- What is needed -
Reproduce each line below precisely. Drop the pictures.

- Data below -

* * * * * * * * *

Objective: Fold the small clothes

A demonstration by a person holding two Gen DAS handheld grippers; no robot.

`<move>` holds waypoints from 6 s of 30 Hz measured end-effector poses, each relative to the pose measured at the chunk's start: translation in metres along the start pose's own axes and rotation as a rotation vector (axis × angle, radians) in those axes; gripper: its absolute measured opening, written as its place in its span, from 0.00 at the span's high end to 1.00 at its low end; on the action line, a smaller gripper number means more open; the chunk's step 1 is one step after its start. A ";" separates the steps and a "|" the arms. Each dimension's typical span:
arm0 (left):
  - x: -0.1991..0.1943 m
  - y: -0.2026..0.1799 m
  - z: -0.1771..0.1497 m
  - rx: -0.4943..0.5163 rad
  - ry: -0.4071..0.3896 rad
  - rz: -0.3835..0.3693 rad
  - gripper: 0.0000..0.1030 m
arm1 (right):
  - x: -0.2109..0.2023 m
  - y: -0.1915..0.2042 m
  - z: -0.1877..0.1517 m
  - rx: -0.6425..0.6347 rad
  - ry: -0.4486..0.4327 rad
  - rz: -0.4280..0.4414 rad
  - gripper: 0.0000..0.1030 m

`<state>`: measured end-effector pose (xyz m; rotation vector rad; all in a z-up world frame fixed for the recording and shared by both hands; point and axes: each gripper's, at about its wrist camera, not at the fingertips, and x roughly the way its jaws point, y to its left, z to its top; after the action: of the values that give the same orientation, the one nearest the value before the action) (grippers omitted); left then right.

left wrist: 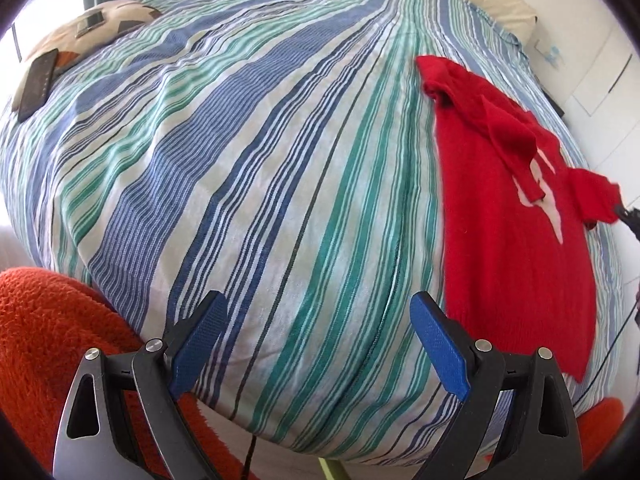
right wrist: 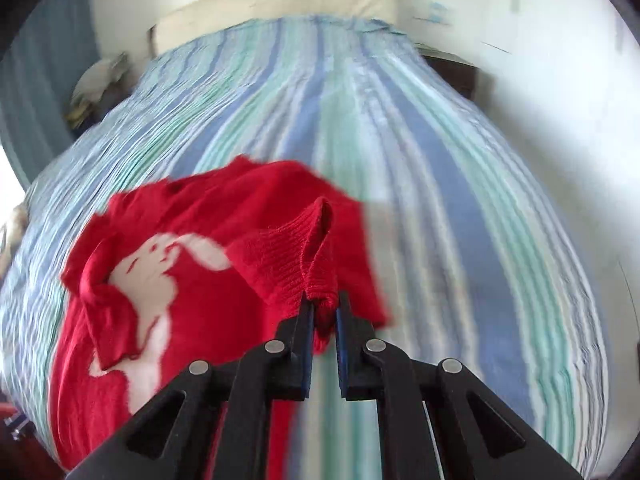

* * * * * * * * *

- Answer for this exercise -
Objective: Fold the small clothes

A demonstration by a person holding two Gen DAS handheld grippers; no robot.

`<move>` holds waypoints from 6 s of 30 Hz measured end-effector poses, each relative to the pose measured at the chunk's start: translation in metres along the start pose's own axes and rotation as a rotation vector (axis × angle, radians) in those axes; gripper: its absolute measured opening, written as its place in its span, from 0.00 at the span's high end to 1.00 at its low end; on the action line, a smaller gripper number means more open; the chunk's step 1 is one step after its start. A ";" separates the steps and a "|" the arms. Each dimension's typical span:
arm0 (left):
  - x: -0.1991..0.1943 m
  - y: -0.2026..0.1799 m
  - z: -0.1771..0.1497 m
  - rx: -0.4943..0.5163 rad
  - ry: -0.4071..0.3896 rad
  - rz: -0.3835..0.3693 rad
  - gripper: 0.0000..0.1030 m
arm1 (right):
  - x: -0.2109..0.2023 m
  - y: -0.1915..0.2042 m
  - z: -0.1877..0.1517 m
  - rx: -0.6425..0.6347 rad
  - ry: -0.4486..0.4327 rad
  - rz: -0.4280..0.4414 rad
  - gripper: 0.0000..0.1030 m

`<state>`: measured end-effector pose (xyz m; rotation vector rad; all in a z-up world frame fixed for the recording and shared by both hands; point and axes: each gripper's, at about its wrist camera, not at the fingertips, and x roughly the way its jaws point, y to its left, z to its top; after the action: of the values that give the same orientation, the one nearest the value before the action) (grippers omitted); left then right.

left wrist: 
right wrist: 

What this exercise asked for has been supplied.